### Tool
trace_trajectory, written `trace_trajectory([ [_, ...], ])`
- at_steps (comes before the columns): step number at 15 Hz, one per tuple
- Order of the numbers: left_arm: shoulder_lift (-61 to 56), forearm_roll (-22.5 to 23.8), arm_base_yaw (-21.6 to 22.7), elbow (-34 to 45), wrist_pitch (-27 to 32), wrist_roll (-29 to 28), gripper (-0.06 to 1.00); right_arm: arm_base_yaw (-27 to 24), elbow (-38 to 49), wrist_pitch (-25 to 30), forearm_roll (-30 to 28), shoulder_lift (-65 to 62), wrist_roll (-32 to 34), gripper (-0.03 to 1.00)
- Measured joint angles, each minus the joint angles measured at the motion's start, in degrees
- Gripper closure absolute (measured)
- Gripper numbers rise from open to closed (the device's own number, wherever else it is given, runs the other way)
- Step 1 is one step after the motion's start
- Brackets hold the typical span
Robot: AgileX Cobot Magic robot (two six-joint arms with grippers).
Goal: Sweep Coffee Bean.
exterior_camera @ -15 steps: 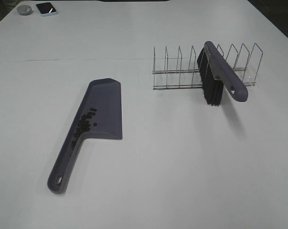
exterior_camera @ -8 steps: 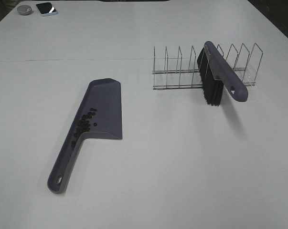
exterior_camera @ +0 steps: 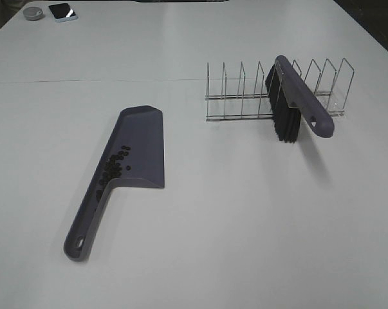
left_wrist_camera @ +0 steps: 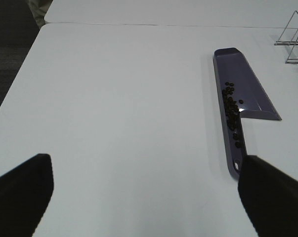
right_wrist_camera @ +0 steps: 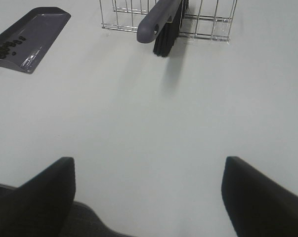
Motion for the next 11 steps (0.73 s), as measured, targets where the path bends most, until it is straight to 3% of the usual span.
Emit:
trace_trajectory([
  [11, 0.0, 0.0, 0.0, 0.0, 0.0, 0.0, 0.03, 0.0, 0.0, 0.0, 0.0, 0.0, 0.06, 0.22],
])
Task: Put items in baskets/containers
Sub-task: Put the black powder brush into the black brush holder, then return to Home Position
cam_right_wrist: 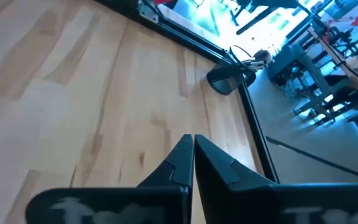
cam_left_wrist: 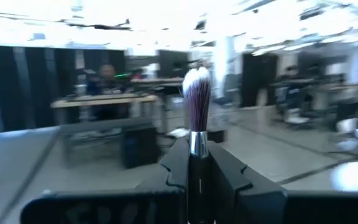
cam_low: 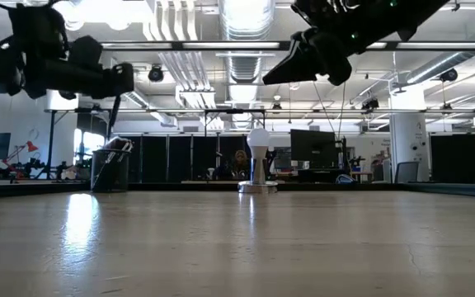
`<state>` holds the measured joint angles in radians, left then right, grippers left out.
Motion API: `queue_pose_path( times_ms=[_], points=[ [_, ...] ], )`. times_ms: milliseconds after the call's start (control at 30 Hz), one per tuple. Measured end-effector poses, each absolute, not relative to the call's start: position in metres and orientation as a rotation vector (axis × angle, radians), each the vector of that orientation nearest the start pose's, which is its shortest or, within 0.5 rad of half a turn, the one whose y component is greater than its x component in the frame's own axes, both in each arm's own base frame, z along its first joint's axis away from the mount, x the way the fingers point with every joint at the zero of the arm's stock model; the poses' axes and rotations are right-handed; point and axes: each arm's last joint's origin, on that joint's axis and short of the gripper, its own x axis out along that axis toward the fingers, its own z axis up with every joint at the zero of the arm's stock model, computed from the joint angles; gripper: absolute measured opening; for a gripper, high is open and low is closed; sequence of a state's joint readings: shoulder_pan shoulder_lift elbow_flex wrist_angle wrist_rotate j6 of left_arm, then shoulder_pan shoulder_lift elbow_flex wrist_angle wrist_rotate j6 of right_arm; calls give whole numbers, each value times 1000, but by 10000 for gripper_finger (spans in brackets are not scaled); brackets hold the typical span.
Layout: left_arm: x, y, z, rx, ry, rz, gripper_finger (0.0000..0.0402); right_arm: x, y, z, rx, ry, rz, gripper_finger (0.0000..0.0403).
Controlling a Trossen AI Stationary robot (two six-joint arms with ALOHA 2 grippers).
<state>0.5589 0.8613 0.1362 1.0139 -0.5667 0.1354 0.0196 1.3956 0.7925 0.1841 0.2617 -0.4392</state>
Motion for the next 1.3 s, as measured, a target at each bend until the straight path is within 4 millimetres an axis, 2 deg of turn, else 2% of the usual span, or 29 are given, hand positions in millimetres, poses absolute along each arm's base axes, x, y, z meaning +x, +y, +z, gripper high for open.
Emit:
queue_pose_path(
  times_ms=[267, 533, 767, 1000, 1200, 1300],
  points=[
    [101, 142, 206, 123, -176, 1293, 29, 297, -1, 236, -457, 425, -157, 8],
    [109, 165, 191, 111, -102, 1298, 29, 298, -1, 237, -457, 414, -157, 8],
    [113, 177, 173, 97, -76, 1346, 29, 298, 0, 236, -468, 413, -153, 8],
    [115, 179, 169, 77, -92, 1353, 30, 298, 5, 237, -491, 409, -130, 8],
    [115, 179, 166, 39, -75, 1352, 83, 298, 8, 237, -495, 408, -122, 8],
    [115, 180, 162, 21, -34, 1356, 95, 298, 8, 237, -496, 408, -122, 8]
  ],
)
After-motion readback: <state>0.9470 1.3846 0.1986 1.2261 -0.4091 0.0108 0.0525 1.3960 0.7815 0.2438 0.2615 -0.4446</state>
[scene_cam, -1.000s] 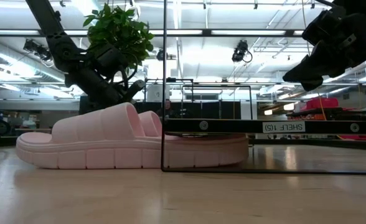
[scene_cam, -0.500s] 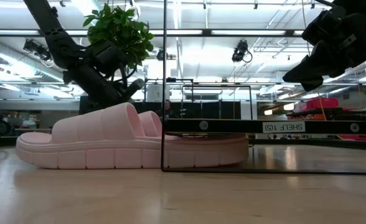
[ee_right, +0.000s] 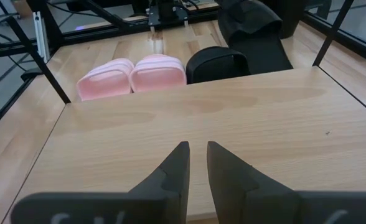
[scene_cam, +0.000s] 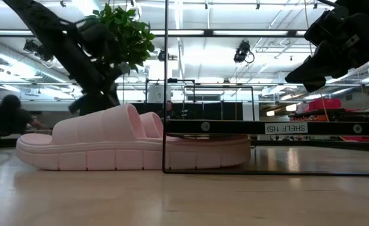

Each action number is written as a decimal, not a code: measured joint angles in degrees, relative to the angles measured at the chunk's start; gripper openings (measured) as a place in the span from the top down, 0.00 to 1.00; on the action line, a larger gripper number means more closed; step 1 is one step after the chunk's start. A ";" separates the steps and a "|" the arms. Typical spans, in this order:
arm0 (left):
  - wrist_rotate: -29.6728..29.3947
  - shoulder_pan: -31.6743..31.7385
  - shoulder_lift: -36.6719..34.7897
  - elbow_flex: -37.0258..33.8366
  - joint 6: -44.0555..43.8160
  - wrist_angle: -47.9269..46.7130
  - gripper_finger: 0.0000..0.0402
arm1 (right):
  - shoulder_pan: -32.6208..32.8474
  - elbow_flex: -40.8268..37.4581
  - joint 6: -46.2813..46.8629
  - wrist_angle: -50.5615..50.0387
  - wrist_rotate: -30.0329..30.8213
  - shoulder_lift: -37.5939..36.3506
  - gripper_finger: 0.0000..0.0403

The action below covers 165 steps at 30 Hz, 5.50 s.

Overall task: Pick and place slides into the shelf
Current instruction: Put the top black slides on the shelf

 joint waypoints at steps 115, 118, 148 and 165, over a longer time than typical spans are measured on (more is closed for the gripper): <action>7.82 -5.58 33.26 17.59 -13.25 41.88 0.96 | 0.06 0.00 -18.01 5.14 13.45 0.00 0.98; 7.58 -5.77 33.26 17.59 -13.22 41.83 0.96 | 0.06 0.00 -18.01 5.11 13.37 0.00 0.98; 4.81 -6.89 33.67 17.59 -13.29 39.41 0.95 | 0.04 0.00 -16.79 3.78 13.25 0.00 0.98; 4.83 -6.91 33.67 17.59 -11.57 37.86 0.94 | 0.04 0.00 -18.73 3.69 13.30 0.00 0.99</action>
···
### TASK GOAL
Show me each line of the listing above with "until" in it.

### FINISHED EXERCISE
Motion for the next 11 steps (0.73 s), as measured, targets where the path bends most, until it is straight to 3% of the usual span.
Motion for the next 1.3 s, as measured, a target at each bend until the straight path is within 4 millimetres an axis, 2 deg of turn, else 2% of the usual span, or 29 are given, hand positions in millimetres, poses absolute along each arm's base axes, x, y, z meaning +x, +y, +z, gripper high for open.

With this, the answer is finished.